§ **What you should do**: Using the data below, return the stretch from the line that contains "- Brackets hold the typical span" through the line that contains "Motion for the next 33", both included, exactly as it stands and nothing beyond it.
Start of Data in this exercise
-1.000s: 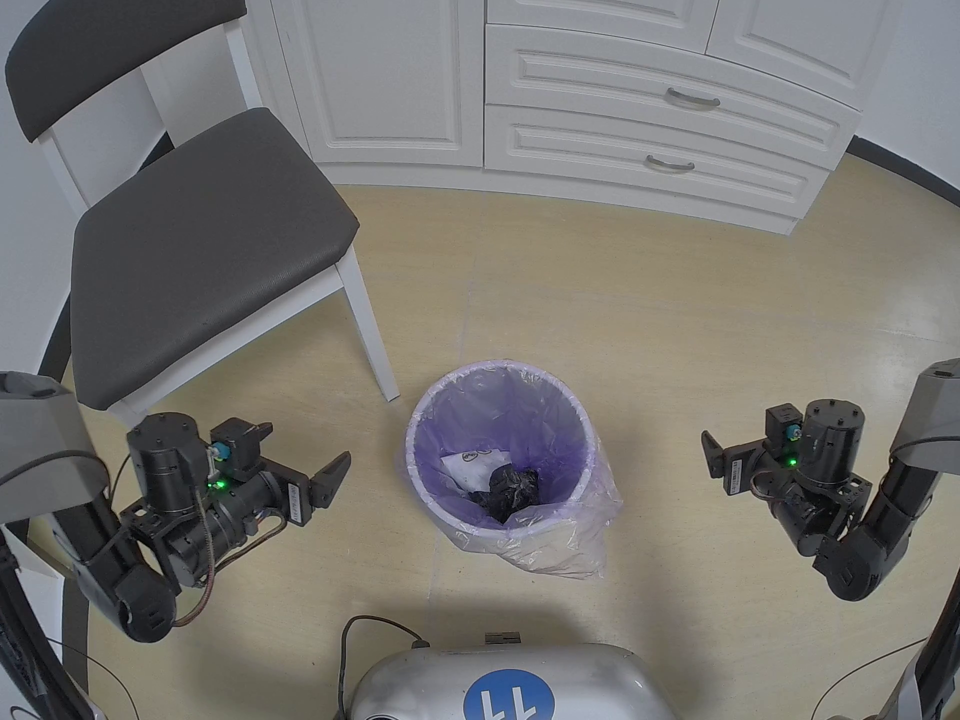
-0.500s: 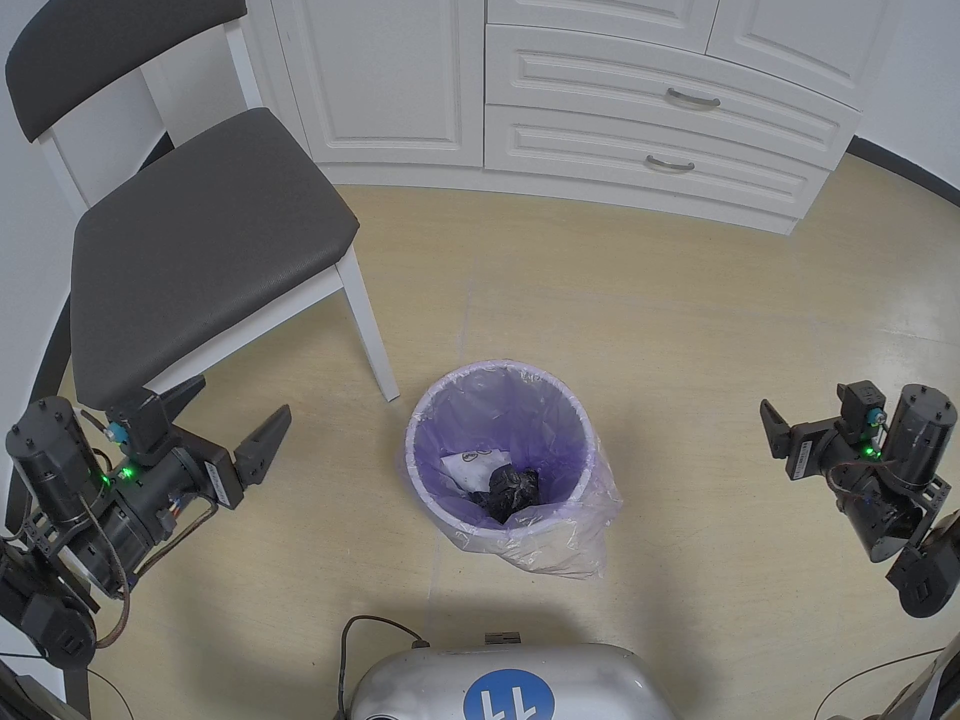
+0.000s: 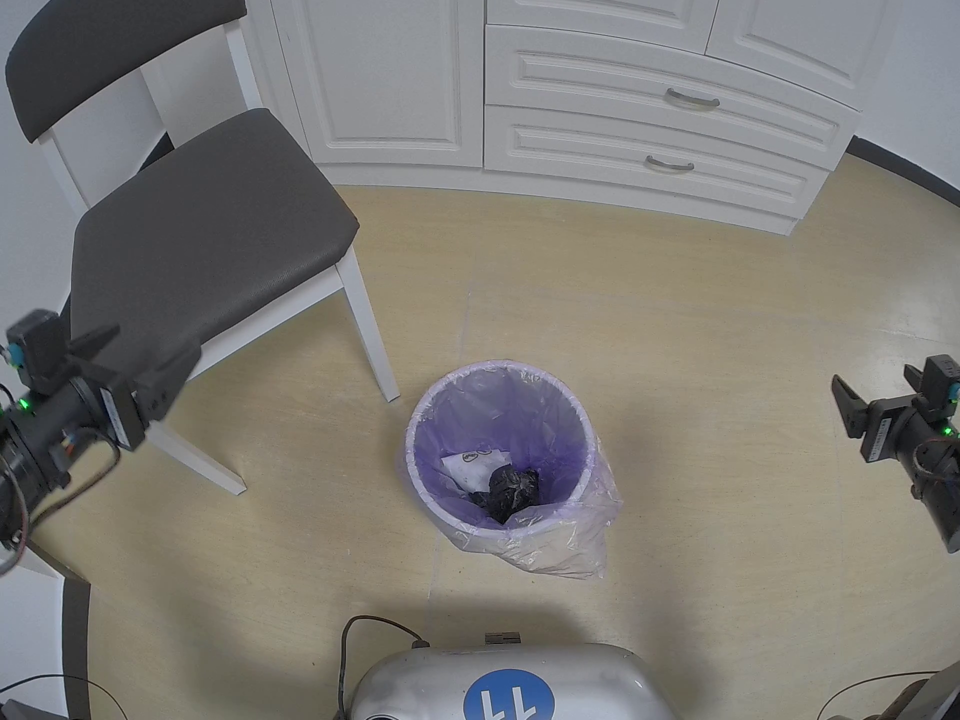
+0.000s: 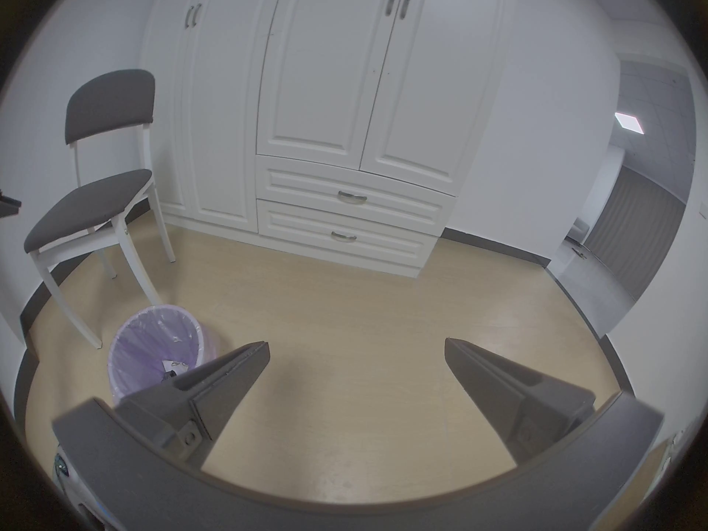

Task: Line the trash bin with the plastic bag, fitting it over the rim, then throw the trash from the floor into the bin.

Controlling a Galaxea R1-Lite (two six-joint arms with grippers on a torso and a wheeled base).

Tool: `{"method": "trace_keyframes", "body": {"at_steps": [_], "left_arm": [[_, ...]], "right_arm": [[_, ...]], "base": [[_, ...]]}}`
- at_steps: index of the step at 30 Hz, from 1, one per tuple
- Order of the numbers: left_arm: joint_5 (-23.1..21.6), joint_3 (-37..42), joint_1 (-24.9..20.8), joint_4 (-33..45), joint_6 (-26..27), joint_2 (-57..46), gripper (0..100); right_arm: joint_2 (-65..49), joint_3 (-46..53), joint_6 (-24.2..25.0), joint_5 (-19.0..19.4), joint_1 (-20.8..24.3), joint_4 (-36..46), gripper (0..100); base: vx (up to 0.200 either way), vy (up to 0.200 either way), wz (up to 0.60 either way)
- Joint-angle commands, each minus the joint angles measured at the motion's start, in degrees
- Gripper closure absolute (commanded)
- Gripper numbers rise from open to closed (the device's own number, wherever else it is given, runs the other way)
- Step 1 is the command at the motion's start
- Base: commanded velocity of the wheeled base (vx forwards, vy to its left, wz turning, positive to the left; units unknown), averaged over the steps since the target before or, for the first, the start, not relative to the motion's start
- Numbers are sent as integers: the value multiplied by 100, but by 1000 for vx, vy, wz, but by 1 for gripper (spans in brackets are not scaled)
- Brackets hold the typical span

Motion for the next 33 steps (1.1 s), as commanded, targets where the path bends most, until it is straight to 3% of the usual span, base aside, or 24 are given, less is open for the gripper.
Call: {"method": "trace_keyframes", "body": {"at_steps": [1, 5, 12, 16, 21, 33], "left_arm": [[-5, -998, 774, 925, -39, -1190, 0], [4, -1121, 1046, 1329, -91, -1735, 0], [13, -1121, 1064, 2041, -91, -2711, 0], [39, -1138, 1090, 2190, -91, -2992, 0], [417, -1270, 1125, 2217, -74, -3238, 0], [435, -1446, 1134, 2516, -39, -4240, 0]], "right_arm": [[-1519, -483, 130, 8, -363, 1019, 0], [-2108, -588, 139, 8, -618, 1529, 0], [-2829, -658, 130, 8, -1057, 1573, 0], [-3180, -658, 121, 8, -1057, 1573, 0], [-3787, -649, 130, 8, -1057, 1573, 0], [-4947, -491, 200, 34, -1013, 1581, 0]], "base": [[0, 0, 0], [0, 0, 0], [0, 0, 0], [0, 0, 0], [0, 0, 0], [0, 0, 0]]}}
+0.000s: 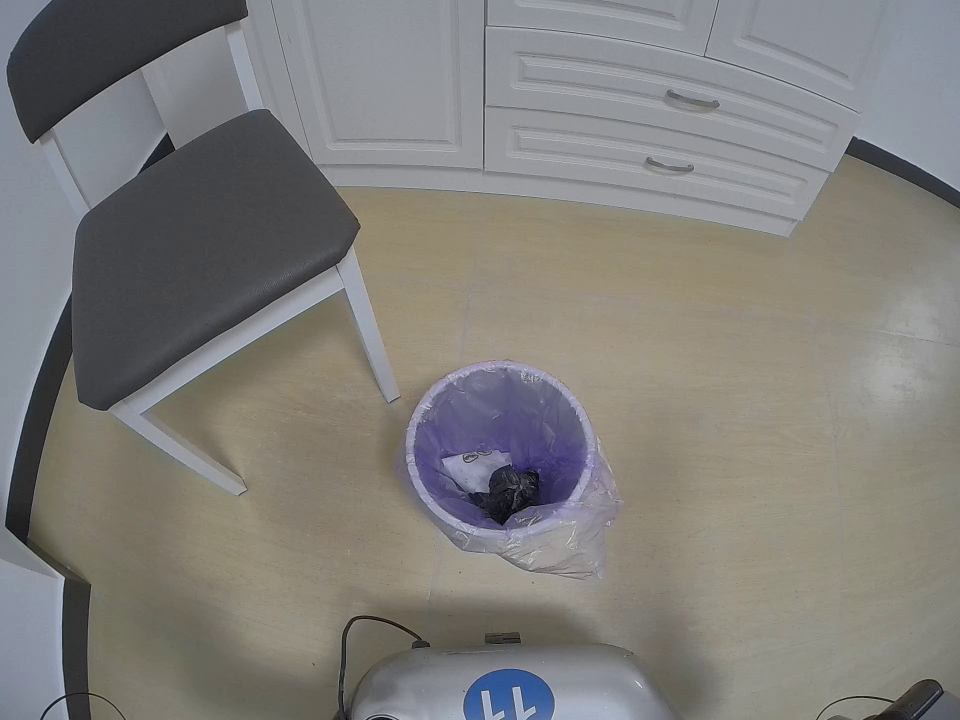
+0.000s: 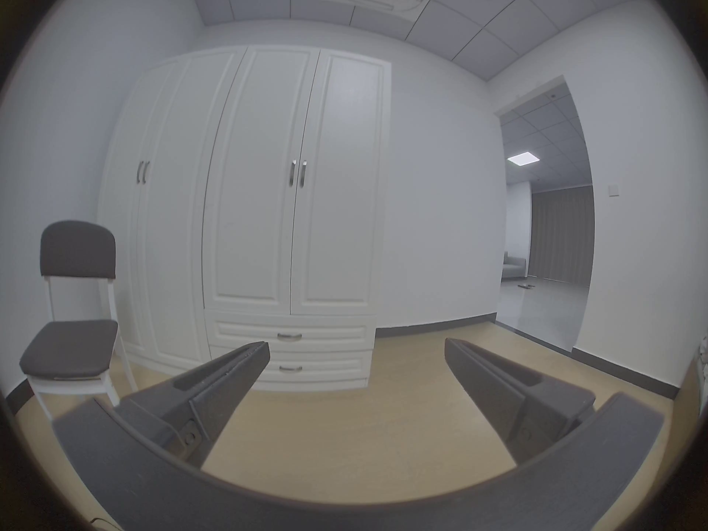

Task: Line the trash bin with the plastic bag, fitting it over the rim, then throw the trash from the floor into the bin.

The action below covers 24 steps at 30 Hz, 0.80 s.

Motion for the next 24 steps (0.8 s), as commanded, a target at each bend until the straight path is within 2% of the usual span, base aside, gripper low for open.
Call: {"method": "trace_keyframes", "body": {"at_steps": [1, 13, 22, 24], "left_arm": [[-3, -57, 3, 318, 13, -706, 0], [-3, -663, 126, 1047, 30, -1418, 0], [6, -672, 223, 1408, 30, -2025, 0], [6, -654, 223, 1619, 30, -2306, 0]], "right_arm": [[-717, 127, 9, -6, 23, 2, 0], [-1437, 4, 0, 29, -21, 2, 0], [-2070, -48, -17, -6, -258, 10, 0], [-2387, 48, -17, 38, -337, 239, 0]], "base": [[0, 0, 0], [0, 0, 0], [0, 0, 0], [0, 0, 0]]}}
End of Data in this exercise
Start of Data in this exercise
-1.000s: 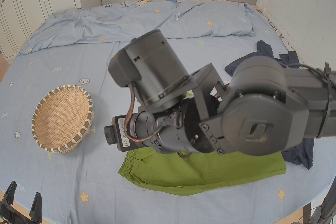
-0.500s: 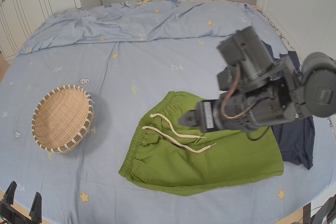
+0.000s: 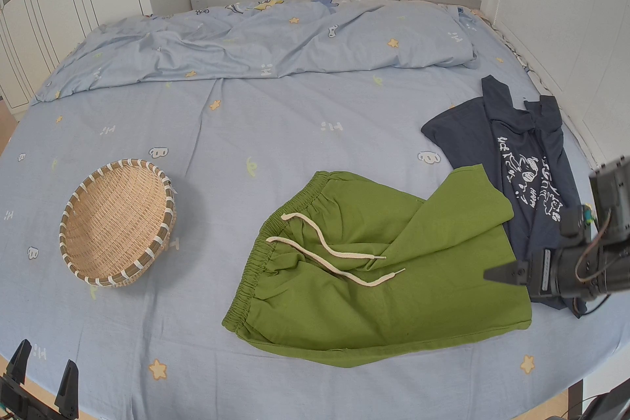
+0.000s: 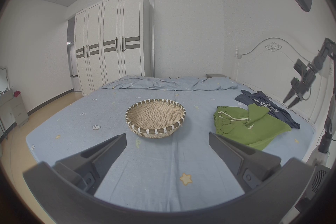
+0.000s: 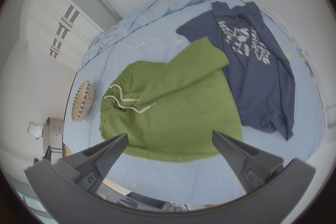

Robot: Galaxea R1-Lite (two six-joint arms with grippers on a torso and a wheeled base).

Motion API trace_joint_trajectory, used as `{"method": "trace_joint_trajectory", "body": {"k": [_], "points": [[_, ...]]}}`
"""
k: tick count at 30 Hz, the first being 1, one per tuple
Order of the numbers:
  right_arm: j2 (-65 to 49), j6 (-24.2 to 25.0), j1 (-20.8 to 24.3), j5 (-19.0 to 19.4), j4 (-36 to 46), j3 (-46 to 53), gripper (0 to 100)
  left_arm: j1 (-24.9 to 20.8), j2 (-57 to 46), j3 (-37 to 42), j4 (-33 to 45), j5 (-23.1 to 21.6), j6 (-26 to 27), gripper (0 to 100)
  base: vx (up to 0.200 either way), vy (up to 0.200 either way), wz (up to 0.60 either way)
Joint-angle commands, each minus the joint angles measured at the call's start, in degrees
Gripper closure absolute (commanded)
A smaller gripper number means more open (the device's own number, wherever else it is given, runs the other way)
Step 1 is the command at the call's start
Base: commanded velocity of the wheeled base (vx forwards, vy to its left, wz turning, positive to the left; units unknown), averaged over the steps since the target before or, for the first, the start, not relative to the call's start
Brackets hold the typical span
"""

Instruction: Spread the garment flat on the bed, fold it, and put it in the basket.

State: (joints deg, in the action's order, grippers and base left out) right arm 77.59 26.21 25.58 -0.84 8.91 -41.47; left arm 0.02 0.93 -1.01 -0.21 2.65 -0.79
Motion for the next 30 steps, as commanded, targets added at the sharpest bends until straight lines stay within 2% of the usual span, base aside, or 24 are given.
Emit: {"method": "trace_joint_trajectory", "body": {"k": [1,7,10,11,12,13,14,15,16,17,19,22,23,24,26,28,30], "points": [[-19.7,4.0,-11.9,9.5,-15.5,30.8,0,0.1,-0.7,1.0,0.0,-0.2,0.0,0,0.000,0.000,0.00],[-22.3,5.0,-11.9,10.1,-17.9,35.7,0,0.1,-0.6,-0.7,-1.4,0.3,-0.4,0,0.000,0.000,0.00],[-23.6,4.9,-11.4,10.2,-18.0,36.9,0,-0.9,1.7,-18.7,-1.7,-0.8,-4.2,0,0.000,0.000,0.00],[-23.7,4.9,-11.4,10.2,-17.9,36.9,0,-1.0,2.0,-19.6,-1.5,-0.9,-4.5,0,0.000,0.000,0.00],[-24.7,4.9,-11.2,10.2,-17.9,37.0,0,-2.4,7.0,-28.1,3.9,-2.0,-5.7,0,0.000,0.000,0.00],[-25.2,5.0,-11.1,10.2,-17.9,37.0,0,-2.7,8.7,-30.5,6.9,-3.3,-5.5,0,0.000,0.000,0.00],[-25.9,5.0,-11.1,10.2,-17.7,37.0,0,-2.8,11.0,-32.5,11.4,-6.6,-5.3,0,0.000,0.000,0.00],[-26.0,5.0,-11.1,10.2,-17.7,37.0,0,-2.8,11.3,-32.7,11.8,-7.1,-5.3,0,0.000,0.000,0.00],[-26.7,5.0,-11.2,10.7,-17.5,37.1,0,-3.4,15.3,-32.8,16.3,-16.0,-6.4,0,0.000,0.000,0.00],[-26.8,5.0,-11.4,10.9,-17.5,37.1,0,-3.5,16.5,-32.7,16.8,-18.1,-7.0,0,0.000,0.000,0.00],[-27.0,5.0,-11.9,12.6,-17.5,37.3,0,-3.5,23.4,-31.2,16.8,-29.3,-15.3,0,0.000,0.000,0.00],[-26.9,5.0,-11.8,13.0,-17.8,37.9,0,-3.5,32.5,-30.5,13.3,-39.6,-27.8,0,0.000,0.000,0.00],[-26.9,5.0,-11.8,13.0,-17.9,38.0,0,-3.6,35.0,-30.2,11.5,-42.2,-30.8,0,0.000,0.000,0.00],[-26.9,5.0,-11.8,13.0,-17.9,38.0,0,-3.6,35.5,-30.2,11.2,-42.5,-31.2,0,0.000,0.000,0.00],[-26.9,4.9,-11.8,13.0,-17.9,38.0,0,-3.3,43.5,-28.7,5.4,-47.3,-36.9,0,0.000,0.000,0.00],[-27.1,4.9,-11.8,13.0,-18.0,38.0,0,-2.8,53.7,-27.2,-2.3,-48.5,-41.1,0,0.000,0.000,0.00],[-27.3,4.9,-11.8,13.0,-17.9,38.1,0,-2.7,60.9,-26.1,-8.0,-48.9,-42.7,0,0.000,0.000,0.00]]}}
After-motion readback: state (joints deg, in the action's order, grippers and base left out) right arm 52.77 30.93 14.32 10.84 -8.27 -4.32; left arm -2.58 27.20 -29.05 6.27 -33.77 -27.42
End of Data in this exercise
§ **Solution for this problem**:
- Brackets hold the typical span

Motion for the next 33 steps (1.1 s), as commanded, targets where the path bends most, until it is straight to 3% of the usual span, base aside, or 24 are given, less is open for the gripper.

With that, the exercise is finished.